Мальчишки между тем закуривали свои первые сигареты и играли в бейсбол. Девочки или пели, или разговаривали о Красавчиках, как называли нескольких смазливых актеров, кривляющихся по телевидению, и тоже закуривали свои первые сигареты. Мальчишки не пели танго, они предпочитали песни Пола Анки, «The Platters», Билла Хейли и его «Комет». Сам Луис иногда брал в руки гитару и выдавал «Love Me Tender», и всякий раз девчонки говорили, что если закрыть глаза, то можно представить, что поет сам Элвис Пресли.
К ручью каждый вечер выходила Полька Мария, которая была не полька, а русская, из какой-то, как она утверждала, деревни под Санкт-Петербургом на берегу Ладожского озера; только в те годы, когда она приехала на Кубу, кубинцы еще не очень хорошо знали, что есть такая страна — Россия, тем более Советский Союз, и все думали, что если русский, значит, все равно что поляк, точно так же, как если не католик, значит, еврей.
— Она русская, как Бородин и Мусоргский, — растолковывал Лоренсо, учитель музыки.
Для жителей деревни было проще принять тот факт, что Мария русская, чем осознать нечто столь сложное, как факт ее сходства с двумя неизвестными людьми с фамилиями Бородин и Мусоргский.
Полька Мария рассказывала, как началось ее бегство от коммунизма в тот ноябрьский день 1923 года, когда Адольф Гитлер предпринял неудачную попытку государственного переворота. Полька Мария рассказывала, что они с мужем решили выехать из России зимой, потому что зимой бежать было сложнее, и именно поэтому проще. И она пересказывала свое бесконечное путешествие в снегах, через заснеженные деревни и леса, на север, вверх по берегу озера, чтобы попытаться перейти границу с Финляндией, а затем по Балтийскому морю попасть в Германию. И всегда кто-нибудь спрашивал, что же такого ужасного было в коммунизме, что от него нужно было бежать, как от бубонной чумы. Она никогда не отвечала. Она закрывала глаза и вздыхала. И лишь иногда восклицала: «Ах, если бы вы только знали!»

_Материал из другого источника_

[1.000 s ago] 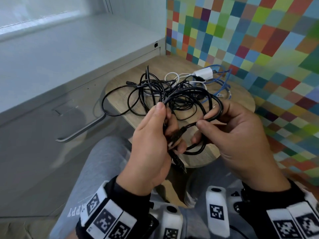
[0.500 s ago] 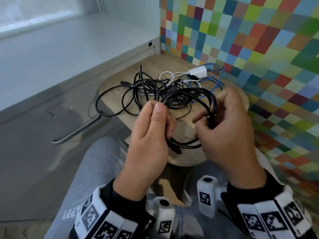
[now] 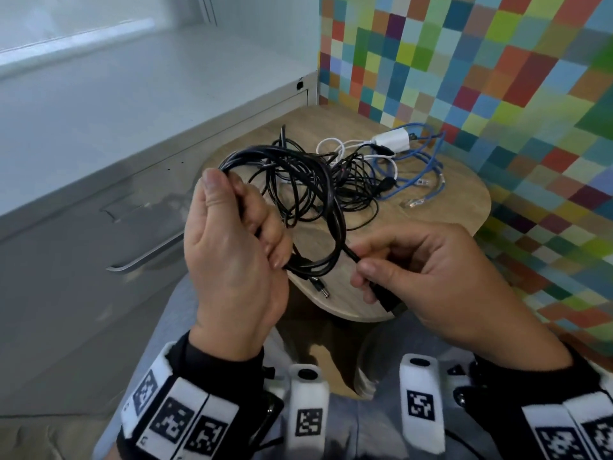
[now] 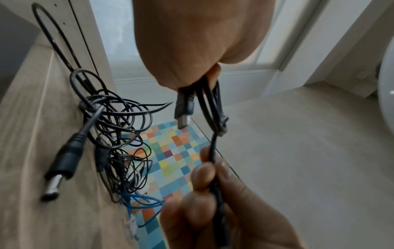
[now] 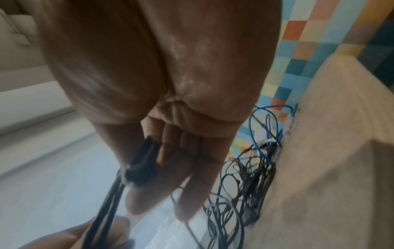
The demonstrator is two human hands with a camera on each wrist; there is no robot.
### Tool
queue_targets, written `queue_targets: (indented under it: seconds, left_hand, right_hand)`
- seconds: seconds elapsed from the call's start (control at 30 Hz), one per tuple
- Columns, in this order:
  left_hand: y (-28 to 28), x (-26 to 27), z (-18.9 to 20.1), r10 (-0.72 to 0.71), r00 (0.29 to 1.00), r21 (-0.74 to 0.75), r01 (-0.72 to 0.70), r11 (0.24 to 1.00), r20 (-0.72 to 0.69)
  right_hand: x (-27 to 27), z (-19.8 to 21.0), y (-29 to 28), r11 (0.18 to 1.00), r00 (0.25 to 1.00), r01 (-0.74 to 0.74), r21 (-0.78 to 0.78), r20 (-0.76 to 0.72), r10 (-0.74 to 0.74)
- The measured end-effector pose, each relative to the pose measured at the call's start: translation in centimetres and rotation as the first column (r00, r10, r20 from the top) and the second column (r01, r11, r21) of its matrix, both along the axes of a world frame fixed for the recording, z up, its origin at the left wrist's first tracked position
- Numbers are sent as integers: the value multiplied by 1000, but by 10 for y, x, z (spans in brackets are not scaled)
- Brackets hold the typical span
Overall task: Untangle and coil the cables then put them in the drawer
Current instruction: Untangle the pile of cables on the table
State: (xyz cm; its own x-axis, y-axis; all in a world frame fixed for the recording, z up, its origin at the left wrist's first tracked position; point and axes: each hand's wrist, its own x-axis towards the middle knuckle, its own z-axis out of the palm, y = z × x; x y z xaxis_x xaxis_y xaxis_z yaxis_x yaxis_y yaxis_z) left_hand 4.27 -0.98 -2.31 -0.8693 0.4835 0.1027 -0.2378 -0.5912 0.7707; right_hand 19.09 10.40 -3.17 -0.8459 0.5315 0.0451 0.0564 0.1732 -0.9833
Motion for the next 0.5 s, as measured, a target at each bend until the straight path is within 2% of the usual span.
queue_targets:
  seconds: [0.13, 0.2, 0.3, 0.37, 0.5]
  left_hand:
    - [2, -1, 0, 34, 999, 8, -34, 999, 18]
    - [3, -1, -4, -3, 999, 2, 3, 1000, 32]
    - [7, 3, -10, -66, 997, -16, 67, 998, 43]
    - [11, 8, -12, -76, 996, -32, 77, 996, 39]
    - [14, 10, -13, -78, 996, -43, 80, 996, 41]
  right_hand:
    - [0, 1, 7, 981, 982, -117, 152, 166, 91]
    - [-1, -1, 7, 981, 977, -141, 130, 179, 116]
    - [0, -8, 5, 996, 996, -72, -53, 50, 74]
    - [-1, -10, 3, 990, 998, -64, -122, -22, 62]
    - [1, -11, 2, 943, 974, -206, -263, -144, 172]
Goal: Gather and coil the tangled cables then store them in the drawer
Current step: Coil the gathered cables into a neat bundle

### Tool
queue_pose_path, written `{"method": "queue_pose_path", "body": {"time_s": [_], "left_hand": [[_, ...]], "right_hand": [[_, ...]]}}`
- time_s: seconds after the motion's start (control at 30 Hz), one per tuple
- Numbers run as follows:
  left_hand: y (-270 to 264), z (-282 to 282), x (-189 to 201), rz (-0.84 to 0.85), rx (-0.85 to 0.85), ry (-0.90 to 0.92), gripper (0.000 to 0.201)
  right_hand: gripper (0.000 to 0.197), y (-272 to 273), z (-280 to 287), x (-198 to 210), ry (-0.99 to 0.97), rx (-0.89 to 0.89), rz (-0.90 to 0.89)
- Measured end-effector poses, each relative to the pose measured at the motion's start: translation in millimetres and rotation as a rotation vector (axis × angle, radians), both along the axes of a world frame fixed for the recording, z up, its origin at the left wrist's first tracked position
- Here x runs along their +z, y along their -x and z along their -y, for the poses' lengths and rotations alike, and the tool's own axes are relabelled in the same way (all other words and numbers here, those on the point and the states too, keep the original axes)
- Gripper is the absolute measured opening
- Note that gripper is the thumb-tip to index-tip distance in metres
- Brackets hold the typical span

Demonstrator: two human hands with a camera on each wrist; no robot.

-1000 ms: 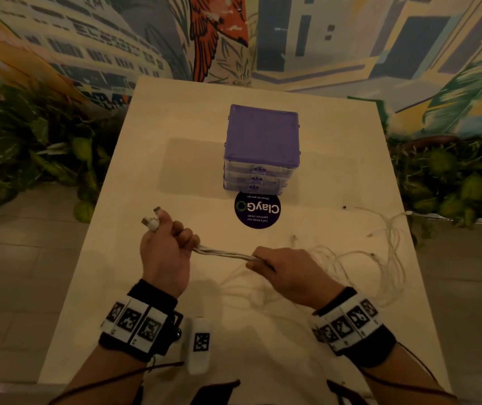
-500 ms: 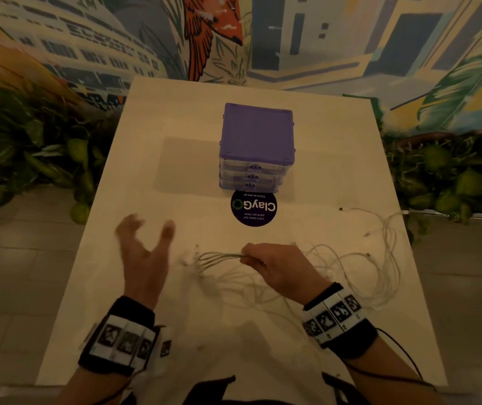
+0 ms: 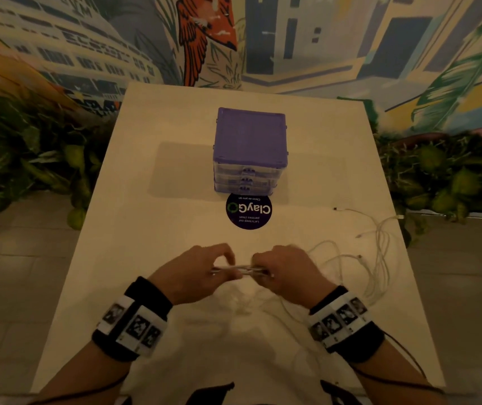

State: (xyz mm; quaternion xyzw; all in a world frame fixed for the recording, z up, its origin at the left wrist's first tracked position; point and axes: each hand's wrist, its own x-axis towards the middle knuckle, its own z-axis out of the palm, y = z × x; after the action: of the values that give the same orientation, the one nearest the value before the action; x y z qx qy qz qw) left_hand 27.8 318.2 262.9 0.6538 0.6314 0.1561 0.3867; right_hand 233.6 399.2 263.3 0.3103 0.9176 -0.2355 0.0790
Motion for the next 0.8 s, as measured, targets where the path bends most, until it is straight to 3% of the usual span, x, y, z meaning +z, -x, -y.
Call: {"method": "queue_pose_path", "body": {"time_s": [0.07,0.2,0.33,0.53,0.6,0.67,0.8], "left_hand": [[6,2,1,0.006,-0.043,-0.024,0.031],[7,1,7,0.096,-0.046,-0.007,0.035],[37,6,23,0.141,-0.018,-0.019,0.046],[37,12,19,0.143,-0.013,-0.016,0.052],[34,11,14,0.138,0.005,-0.040,0.053],[30,9,10,0.137,0.015,-0.048,0.052],[26,5,6,0.127,0.024,-0.064,0.051]], "right_hand": [[0.008,-22,-9,2,-0.039,-0.032,0.040],[0.031,-48,-20,25,0.021,-0.067,0.080],[0.024,-102,-50,52,0.001,-0.283,0.162],[0.039,-149,-71,73,-0.048,-0.470,0.090],[0.070,-142,-66,70,-0.043,-0.461,0.068],[0.092,-126,-56,61,0.008,-0.431,-0.086],[0.054,-66,-14,31,-0.004,-0.328,-0.421]]}}
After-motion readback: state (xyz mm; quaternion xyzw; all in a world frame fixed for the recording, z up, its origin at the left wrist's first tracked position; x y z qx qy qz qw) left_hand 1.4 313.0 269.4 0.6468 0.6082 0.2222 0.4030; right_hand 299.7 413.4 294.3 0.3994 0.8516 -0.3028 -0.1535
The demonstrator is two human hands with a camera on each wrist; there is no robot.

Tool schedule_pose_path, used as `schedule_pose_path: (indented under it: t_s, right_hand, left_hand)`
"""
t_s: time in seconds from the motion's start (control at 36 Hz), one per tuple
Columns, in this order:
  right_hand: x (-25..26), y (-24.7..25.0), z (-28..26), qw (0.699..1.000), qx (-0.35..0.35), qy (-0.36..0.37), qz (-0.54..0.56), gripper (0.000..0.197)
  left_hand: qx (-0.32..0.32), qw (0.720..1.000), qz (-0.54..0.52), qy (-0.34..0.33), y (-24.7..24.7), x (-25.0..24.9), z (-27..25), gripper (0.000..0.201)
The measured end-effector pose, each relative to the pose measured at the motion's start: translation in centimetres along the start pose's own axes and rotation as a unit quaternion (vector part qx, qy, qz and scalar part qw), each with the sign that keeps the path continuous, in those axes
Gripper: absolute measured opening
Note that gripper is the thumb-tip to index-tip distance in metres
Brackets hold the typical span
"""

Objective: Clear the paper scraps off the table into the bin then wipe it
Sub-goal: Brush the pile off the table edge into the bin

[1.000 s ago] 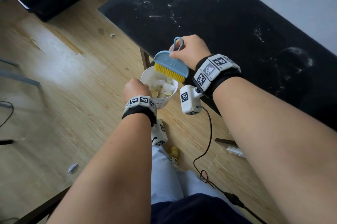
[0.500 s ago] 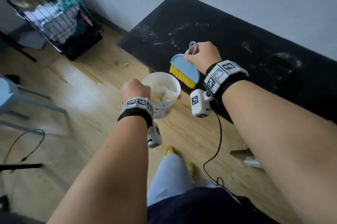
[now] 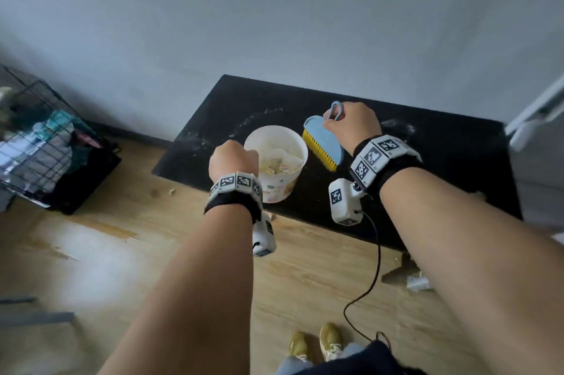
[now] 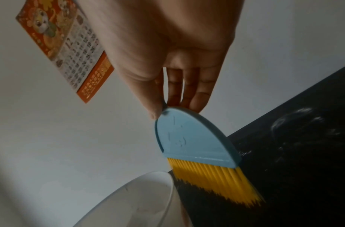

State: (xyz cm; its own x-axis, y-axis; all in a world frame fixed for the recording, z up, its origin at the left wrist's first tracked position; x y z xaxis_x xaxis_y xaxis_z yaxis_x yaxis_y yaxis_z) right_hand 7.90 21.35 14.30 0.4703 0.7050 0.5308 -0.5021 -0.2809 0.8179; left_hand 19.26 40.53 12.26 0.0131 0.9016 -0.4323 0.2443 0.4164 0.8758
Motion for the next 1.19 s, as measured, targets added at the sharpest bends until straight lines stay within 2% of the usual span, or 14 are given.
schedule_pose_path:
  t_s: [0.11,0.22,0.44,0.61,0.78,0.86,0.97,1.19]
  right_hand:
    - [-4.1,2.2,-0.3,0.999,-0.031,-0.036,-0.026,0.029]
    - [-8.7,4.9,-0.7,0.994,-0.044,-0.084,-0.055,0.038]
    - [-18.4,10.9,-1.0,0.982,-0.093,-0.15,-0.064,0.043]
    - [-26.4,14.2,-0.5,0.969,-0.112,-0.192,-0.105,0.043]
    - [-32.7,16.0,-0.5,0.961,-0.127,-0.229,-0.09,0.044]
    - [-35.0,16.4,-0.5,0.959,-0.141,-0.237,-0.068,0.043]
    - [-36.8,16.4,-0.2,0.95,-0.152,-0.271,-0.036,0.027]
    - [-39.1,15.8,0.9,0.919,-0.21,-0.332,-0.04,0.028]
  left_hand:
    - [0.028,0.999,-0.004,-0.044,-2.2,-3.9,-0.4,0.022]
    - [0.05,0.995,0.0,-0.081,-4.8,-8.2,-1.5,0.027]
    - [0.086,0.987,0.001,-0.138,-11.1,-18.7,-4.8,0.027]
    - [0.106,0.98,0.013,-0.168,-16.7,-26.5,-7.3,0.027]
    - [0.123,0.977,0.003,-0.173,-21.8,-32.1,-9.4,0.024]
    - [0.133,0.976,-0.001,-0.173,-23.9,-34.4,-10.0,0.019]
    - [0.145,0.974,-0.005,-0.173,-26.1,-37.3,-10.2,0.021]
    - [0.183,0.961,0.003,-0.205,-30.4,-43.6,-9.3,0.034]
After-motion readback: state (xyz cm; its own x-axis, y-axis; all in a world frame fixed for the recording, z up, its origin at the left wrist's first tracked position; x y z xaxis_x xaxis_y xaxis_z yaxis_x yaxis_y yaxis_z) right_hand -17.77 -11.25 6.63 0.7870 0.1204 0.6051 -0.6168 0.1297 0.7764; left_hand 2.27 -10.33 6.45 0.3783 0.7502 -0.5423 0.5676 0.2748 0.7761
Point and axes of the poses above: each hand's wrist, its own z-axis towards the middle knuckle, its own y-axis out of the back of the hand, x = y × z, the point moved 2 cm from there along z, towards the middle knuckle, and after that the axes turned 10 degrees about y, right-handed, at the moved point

И ее интонация и акцент свидетельствовали о том, что она выучила испанский от испанцев, по книгам и в путешествиях.
И всегда после рассказа о своих мытарствах, о том, как она пешком обошла всю Европу, пересекла Германию, Францию, перебралась через Пиренеи, чтобы добраться до Испании и сесть в Барселоне на корабль, который должен был отвезти ее в Картахену-де-Индиас, а оттуда наконец в Гавану, почему именно туда, она сама точно не знала, как не знала и того, что представляла собой Гавана, так вот, всегда после этого рассказа в воздухе оставался висеть вопрос — почему нужно было все бросить, перенести столько тягот и опасностей, чтобы сбежать от коммунизма, как будто коммунизм — это какая-то прорва злобных чудовищ или бедствий и напастей?